- BetaPro’s inverse bitcoin ETF is up 150% since bitcoin hit $69,000 in November
- US investors now have their own short ETF, but they’ve missed out on most of the gains so far
Crushed cryptocurrency markets have spurred interest in stocks that allow bets on bitcoin’s further collapse.
Trade volumes for inverse bitcoin ETFs are up 44% since algorithmic stablecoin TerraUSD (UST) collapsed in early May, according to data compiled by Blockworks.
Zooming out, the daily moving average across BetaPro’s inverse bitcoin ETFs, BITI, which trade on Canadian stock exchanges, has surged almost 220% since they were first listed in April 2021 — when bitcoin was valued at $60,000.
BITI’s price mirrors bitcoin and echoes short trades on BTC — BITI’s share price goes up when bitcoin falls, which it has all year.
Traders who bought BITI when the fund launched are now up more than 60%, gains triggered by bitcoin falling a similar amount, down to $20,000.
Better still, BITI has pumped 150% since bitcoin peaked at $69,000 in early November, easily outperforming benchmark indexes S&P 500 and NASDAQ 100, which are respectively down 18% and 27%.
In fact, BITI has readily eclipsed some of the best performing stocks for the year thus far.
Energy plays have proven wildly popular as a result of supply crunches resulting from Russia’s invasion of Ukraine; Halliburton (HAL), Hess, Valero, and Exxon Mobil (XOM) stocks are up between 26% and 38% in 2022. BITI, the inverse bitcoin bet, is up 77%.

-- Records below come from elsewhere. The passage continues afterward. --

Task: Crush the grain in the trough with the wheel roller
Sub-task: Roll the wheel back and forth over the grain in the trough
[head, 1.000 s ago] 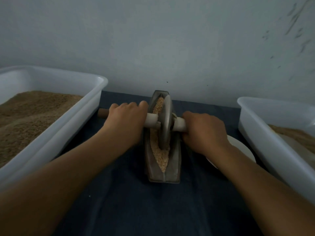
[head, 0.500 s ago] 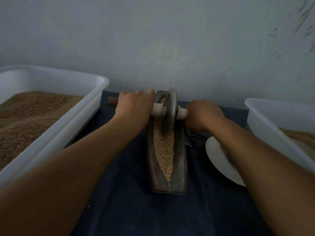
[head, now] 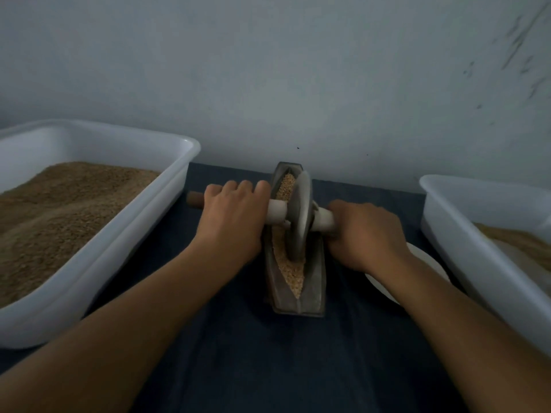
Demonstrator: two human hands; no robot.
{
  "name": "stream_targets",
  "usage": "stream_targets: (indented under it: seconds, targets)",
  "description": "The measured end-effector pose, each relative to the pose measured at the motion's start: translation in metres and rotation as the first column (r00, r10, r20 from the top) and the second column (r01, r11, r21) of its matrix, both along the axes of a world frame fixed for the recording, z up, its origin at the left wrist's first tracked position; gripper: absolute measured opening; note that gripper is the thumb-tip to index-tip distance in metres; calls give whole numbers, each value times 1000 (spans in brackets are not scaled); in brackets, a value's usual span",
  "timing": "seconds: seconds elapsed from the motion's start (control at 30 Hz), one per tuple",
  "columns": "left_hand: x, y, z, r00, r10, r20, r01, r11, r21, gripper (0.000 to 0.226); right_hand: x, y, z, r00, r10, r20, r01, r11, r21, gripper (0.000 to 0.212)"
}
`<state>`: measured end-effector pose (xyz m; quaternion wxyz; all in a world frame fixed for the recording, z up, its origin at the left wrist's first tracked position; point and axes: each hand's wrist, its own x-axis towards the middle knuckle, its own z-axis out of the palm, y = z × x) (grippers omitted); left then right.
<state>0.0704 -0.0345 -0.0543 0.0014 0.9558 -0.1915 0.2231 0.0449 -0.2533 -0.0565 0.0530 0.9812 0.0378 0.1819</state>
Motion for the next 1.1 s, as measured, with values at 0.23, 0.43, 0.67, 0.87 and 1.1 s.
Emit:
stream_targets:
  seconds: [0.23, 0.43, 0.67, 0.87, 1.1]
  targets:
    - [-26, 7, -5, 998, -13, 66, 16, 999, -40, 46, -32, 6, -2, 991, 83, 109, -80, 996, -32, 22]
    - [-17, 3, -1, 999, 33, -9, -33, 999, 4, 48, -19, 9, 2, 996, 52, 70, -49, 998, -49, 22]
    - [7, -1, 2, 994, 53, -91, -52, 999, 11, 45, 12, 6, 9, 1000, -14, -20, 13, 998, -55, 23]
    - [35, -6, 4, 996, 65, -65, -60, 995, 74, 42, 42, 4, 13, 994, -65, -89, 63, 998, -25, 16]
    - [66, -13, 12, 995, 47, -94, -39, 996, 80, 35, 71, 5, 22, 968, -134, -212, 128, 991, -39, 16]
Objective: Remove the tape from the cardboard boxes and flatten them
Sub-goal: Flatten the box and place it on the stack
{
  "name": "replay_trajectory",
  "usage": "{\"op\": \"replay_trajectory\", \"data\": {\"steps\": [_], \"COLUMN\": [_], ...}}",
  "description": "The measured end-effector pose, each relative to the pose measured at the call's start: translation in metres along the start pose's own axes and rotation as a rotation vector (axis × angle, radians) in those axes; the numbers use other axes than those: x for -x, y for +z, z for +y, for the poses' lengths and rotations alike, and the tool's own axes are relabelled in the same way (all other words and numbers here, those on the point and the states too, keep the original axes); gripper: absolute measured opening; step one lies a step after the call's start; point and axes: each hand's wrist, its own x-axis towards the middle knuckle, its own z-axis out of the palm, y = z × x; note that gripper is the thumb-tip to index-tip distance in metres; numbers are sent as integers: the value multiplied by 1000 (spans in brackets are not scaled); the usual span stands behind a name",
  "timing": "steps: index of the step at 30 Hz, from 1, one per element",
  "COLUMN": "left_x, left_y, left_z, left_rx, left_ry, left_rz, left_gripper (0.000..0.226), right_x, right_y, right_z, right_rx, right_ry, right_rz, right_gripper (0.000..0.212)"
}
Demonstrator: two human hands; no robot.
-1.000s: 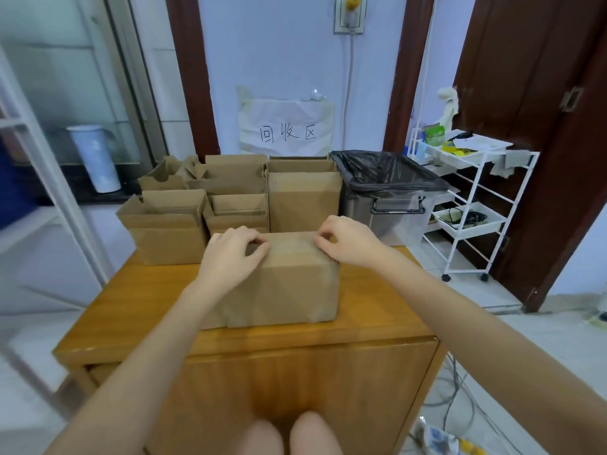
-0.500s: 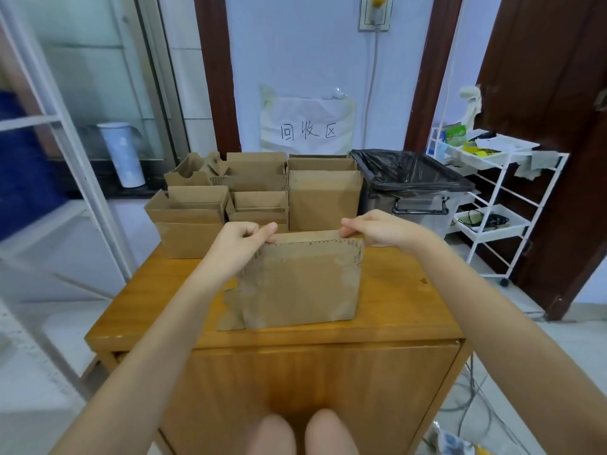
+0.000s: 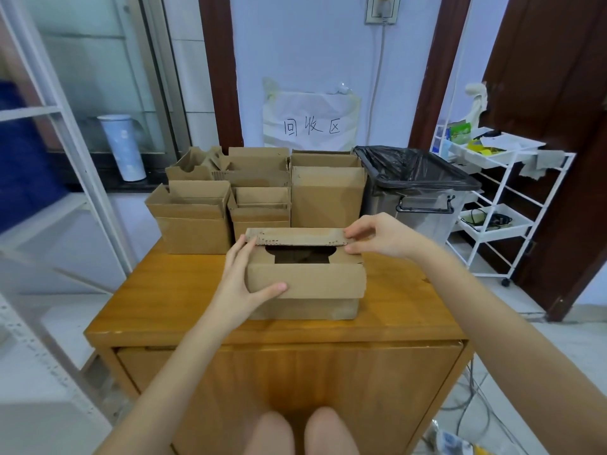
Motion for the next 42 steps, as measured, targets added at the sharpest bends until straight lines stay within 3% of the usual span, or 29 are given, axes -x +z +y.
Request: {"op": "replay_trajectory", "data": {"steps": [8, 13, 17, 29, 32, 37, 40, 42], "left_x": [9, 12, 14, 14, 12, 0, -7, -15], "left_y": [19, 19, 19, 16, 10, -4, -12, -17], "left_z": [-9, -8, -5, 3, 6, 19, 32, 39], "left_rx": [42, 52, 42, -10, -52, -165, -178, -190], "left_ry": [43, 31, 22, -44, -77, -72, -113, -148], "left_rz": [198, 216, 217, 175, 135, -5, -111, -192], "left_gripper": [71, 59, 59, 59, 66, 75, 85, 90], "right_x": [0, -8, -32, -55, -54, -37, -17, -6], "right_y": [10, 6, 1, 23, 20, 15, 16, 19], "right_z": [-3, -5, -3, 4, 0, -15, -29, -40], "right_rx": [165, 55, -12, -436, -312, 108, 336, 456], "right_ry": [-84, -102, 21, 574, 459, 270, 234, 293], "right_rz": [165, 325, 389, 185, 256, 473, 420, 274], "right_gripper": [22, 6, 9, 34, 37, 41, 51, 70]}}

US investors, while able to trade on Canadian stock exchanges, now have an anti-bitcoin stock a little closer to home. ProShares listed its own inverse bitcoin ETF, also under the BITI ticker, on the New York Stock Exchange’s Arca network in late June.
The various BITI ETFs have recently garnered significant attention. European digital asset investment firm CoinShares found they attracted inflows worth $51 million last week, accounting for 80% of all funds plowed into crypto investment products over the period.
James Butterfill, head of research at CoinShares, told Blockworks that ProShares’ BITI launch led to a doubling of assets under management for short bitcoin ETFs — indicating the recent influx may be more about pent-up demand in the US rather than any particular market events.
“Prior to the launch of BITI in the US, we had seen two consecutive weeks of outflows in short bitcoin ETFs, suggesting short investors were beginning to capitulate on the trade,” Butterfill said.
Still, short bitcoin ETFs boasted about $26 million in assets under management at the start of the year. Now, they manage $140 million, Butterfill noted. Net inflows have hit $77 million, “highlighting that it has been a profitable trade so far this year,” according to Butterfill.
Not everyone piled into inverse bitcoin ETFs at the BTC top
But US investors who waited for ProShares’ version of BITI to launch on Arca have missed out on most of the returns to date — the stock is only up 1% since it was first listed. Those who bought BITI on Canadian exchanges last year are well in the green.
CoinShares head of product Townsend Lansing explained in an email that European investors tend to look at short and leveraged products as short-term trading opportunities, rather than longer-term fundamental trades, typically due to how they’re structured and their higher management fees.
If US investors follow Europe’s approach, it makes sense that recent market disruptions would serve as an entry point for short investors, Lansing added.
“As a result, it does not necessarily follow that people would look to invest in Short ETPs as prices hit all-time highs,” he said. “Rather, many of them look for momentum to initiate short positions.”
Indeed, short bitcoin ETF trade volumes have swelled since Terraform Labs’ algorithmic stablecoin first depegged; bitcoin traded for around $35,000 at the time.
As for correlation between short bitcoin ETF inflows and the crypto ecosystem’s most dire developments this year, Butterfill reasoned there is a small link between major events and inflows into short bitcoin ETFs.
“My view on this is investors delayed adding to short bitcoin ETFs until they realized the crypto markets were experiencing a full-blown bear market, which was crystallized by events such as Terra and Three Arrows Capital,” he said.
This article was updated at 2:57 pm to clarify that inverse bitcoin funds overall had attracted $51 million in inflows last week.